There are around 25 kinds of nuts grown around the world today as food crops with evidence that they have been a source of nutrition to man from a long ago as 10,000BC.
They give us an array of nutrients ranging from protein to iron, zinc and calcium to essential fats and vitamin E.
Six fresh Brazil nuts provide about four times a man’s daily requirement of selenium. A 50g helping of cashew nuts provides a fifth of a woman’s daily iron needed for energy, while twenty fresh cashews give us over 10 per cent of a man’s daily zinc requirement. 50g of almonds supply about 15 per cent of a teenage girl’s calcium needs. Nuts are high in fat and therefore calories. Stick to a handful to keep calories to around 200 per serving and benefit from the filling protein.
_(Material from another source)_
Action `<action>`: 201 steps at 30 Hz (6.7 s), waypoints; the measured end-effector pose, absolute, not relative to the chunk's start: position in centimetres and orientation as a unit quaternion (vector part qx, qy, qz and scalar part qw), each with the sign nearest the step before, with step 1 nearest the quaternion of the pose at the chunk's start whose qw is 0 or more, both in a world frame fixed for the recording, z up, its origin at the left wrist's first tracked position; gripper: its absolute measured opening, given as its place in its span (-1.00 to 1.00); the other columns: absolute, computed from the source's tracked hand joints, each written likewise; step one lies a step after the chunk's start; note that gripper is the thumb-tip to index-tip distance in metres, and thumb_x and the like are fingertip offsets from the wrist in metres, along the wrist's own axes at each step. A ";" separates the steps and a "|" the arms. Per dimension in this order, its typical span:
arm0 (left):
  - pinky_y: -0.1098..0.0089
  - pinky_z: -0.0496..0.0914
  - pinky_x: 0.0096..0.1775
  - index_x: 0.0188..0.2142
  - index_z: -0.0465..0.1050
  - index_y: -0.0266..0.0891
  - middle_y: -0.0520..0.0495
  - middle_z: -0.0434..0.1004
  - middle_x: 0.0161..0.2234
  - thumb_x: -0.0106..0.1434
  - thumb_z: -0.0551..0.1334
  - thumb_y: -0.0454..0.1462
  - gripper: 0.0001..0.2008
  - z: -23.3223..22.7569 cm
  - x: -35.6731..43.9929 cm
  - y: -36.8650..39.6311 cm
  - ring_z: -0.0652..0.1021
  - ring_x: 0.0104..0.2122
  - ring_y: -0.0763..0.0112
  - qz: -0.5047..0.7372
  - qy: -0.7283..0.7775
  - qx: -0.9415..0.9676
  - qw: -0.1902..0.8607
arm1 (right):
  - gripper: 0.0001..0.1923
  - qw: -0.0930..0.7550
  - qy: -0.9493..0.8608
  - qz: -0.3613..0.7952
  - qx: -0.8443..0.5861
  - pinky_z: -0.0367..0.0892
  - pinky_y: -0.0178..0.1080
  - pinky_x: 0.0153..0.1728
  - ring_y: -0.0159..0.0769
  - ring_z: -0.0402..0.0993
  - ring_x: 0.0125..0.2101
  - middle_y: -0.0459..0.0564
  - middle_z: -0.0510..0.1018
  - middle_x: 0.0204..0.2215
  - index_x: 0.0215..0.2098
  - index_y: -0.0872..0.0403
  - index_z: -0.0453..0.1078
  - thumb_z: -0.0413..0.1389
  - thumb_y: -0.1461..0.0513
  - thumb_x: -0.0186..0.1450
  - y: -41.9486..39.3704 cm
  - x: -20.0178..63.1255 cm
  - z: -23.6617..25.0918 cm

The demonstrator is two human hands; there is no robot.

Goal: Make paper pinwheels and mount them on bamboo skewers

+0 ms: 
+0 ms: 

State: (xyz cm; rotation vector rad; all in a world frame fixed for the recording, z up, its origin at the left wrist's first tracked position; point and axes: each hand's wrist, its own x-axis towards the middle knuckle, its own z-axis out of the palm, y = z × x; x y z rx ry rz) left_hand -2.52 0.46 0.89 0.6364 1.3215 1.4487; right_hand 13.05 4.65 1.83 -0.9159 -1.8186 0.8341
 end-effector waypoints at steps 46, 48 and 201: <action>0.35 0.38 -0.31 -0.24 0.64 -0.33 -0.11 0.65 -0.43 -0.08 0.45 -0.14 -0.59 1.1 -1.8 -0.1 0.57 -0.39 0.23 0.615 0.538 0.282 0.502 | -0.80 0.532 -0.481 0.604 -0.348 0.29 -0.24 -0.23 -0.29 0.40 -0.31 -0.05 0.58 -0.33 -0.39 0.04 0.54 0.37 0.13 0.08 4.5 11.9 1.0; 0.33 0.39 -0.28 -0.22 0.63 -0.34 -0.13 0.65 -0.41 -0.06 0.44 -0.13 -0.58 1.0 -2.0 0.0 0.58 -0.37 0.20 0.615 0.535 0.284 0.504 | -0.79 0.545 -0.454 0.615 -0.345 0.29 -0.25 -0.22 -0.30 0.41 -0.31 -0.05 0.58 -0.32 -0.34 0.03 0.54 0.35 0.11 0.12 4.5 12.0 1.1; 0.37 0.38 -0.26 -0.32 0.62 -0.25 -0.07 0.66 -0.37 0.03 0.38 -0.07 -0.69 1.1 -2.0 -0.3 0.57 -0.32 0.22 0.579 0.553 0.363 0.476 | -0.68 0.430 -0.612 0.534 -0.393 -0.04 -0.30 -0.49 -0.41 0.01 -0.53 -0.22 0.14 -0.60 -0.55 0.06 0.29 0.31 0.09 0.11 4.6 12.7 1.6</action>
If you eat a handful of almonds in place of your usual snack, research shows that you will not gain, and may lose weight. You will also be likely to benefit your heart health by improving the balance of saturated to unsaturated fats in your diet.
Always check the “use-by” date on nuts and avoid buying any nuts in their shell that seem light in weight for their size. Nuts in their shell should not rattle when shaken, as this indicates ageing and dryness. Avoid buying nuts that smell musty or rancid.
Nuts make a good snack and can be eaten roasted or raw. Grate and chop nuts and use in added to breakfast cereals, sprinkled on salads and in stir fries.